TASK TO COMPLETE
Filter the entries and keep only the lines where the string "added" appears.

-- Opening Marker --

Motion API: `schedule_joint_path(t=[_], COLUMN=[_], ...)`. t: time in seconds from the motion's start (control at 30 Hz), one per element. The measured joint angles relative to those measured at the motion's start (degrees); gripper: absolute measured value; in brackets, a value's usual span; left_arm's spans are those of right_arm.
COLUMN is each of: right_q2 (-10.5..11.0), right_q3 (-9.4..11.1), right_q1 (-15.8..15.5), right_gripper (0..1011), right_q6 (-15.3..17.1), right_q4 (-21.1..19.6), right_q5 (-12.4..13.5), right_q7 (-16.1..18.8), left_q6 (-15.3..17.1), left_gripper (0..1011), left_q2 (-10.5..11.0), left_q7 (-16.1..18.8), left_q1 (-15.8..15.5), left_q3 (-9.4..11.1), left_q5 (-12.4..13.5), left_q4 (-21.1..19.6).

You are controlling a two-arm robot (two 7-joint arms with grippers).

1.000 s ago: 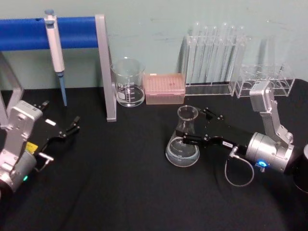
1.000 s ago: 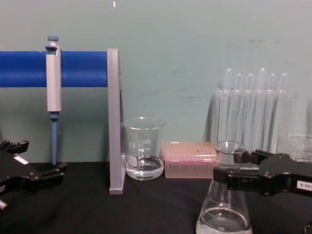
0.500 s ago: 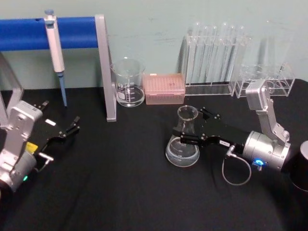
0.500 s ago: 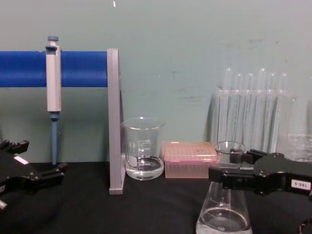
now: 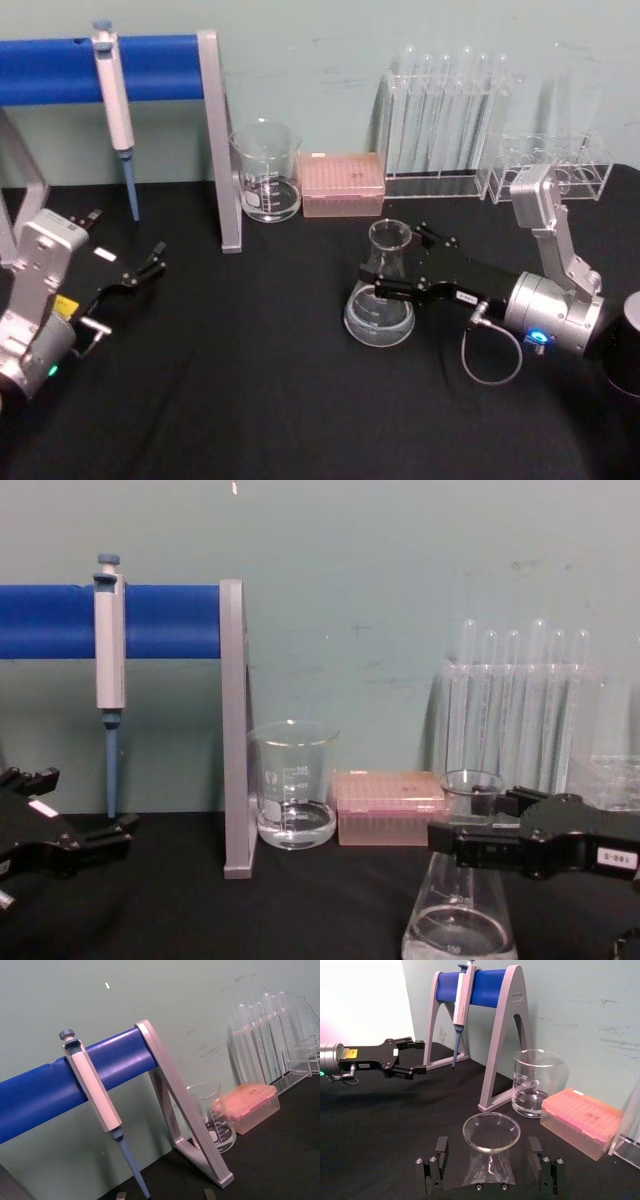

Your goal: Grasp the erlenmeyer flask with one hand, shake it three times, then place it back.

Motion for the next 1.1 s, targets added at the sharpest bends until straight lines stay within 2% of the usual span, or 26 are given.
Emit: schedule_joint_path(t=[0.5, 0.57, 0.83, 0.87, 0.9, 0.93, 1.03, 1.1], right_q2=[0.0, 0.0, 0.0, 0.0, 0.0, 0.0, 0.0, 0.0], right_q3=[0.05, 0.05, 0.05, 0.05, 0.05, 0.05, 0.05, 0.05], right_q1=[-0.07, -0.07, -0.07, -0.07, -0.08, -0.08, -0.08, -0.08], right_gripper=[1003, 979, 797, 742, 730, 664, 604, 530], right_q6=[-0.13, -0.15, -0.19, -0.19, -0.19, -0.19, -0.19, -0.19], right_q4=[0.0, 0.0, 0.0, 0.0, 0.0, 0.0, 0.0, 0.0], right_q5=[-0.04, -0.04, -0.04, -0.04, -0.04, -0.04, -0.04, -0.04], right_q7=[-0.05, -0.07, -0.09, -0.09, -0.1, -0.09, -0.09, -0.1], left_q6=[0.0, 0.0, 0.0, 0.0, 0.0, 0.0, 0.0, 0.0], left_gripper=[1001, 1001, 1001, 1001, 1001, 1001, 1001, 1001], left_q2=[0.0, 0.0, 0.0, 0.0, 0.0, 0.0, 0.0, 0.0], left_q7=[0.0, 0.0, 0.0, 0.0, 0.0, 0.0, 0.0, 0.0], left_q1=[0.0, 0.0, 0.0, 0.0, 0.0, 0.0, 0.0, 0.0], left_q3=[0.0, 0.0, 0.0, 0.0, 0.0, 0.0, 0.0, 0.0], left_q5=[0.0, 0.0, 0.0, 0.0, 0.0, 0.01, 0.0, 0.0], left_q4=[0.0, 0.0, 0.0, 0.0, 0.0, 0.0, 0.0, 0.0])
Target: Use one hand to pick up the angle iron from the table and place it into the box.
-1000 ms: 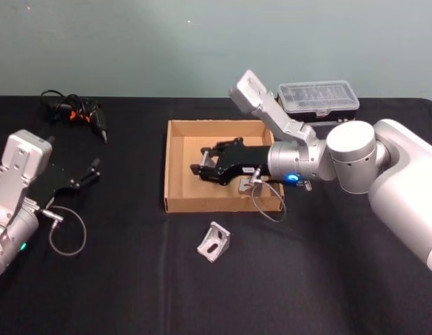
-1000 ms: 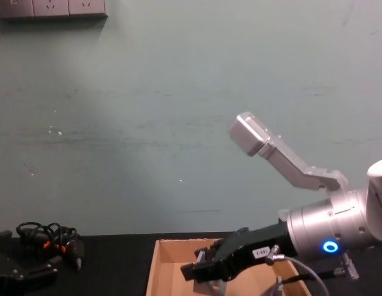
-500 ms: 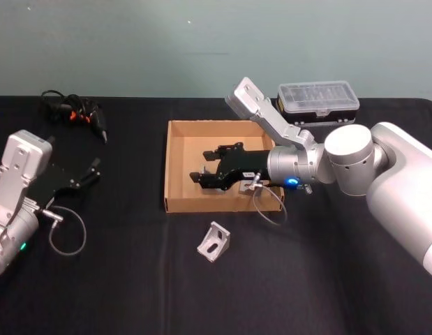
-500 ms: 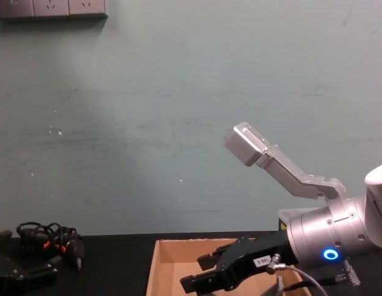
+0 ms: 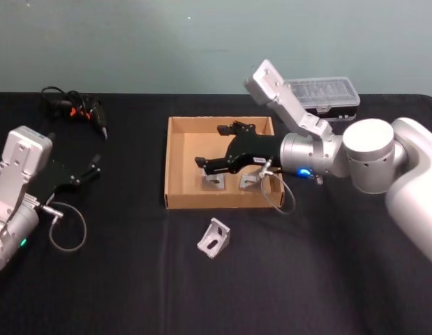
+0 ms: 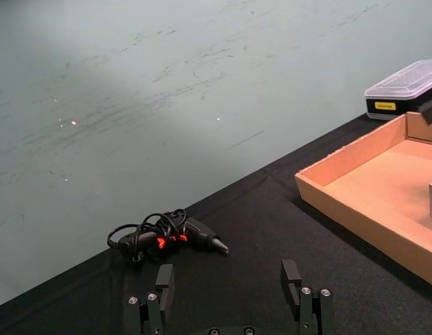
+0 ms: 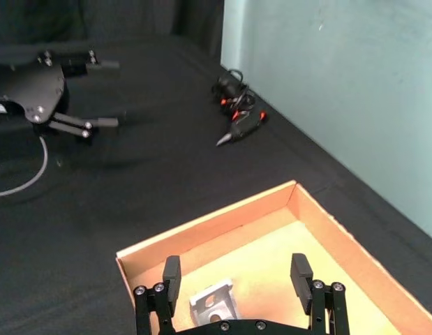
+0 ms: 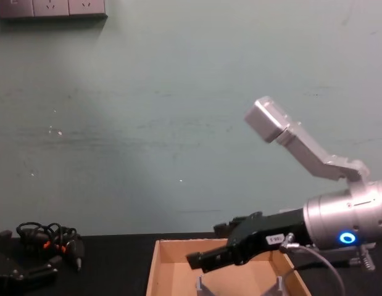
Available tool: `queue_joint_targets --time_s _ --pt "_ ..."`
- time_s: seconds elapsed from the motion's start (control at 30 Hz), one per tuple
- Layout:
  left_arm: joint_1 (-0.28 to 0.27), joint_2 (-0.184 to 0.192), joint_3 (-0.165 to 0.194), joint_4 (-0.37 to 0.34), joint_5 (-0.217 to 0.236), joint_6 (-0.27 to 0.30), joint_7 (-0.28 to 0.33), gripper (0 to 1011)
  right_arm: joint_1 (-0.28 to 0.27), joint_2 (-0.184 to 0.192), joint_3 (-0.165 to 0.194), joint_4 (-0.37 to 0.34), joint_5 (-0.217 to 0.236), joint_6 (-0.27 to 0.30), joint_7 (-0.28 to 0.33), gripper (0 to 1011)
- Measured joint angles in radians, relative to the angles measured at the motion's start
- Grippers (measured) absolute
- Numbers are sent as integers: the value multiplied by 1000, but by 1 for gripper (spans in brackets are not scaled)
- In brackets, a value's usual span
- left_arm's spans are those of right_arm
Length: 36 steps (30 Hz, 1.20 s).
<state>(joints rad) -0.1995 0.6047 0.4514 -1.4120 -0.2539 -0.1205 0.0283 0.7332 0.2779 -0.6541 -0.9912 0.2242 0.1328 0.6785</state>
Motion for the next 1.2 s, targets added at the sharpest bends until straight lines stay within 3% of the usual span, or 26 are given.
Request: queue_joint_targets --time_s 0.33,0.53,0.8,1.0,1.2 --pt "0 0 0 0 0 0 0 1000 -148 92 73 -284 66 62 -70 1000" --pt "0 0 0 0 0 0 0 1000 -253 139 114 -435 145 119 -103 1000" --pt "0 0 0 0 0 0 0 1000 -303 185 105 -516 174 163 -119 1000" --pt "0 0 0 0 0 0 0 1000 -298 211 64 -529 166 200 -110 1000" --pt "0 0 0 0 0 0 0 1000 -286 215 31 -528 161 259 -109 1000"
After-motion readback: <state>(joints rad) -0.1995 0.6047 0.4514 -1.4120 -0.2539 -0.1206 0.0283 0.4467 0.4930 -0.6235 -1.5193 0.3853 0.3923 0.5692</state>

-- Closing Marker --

ANSWER TO THIS TASK
Motion for the next 1.1 s, targets added at the sharpest bends until straight lines stay within 2% of the usual span, or 26 are given.
Motion for the next 1.2 s, targets added at the sharpest bends until straight lines stay within 3% of the usual span, or 26 are given.

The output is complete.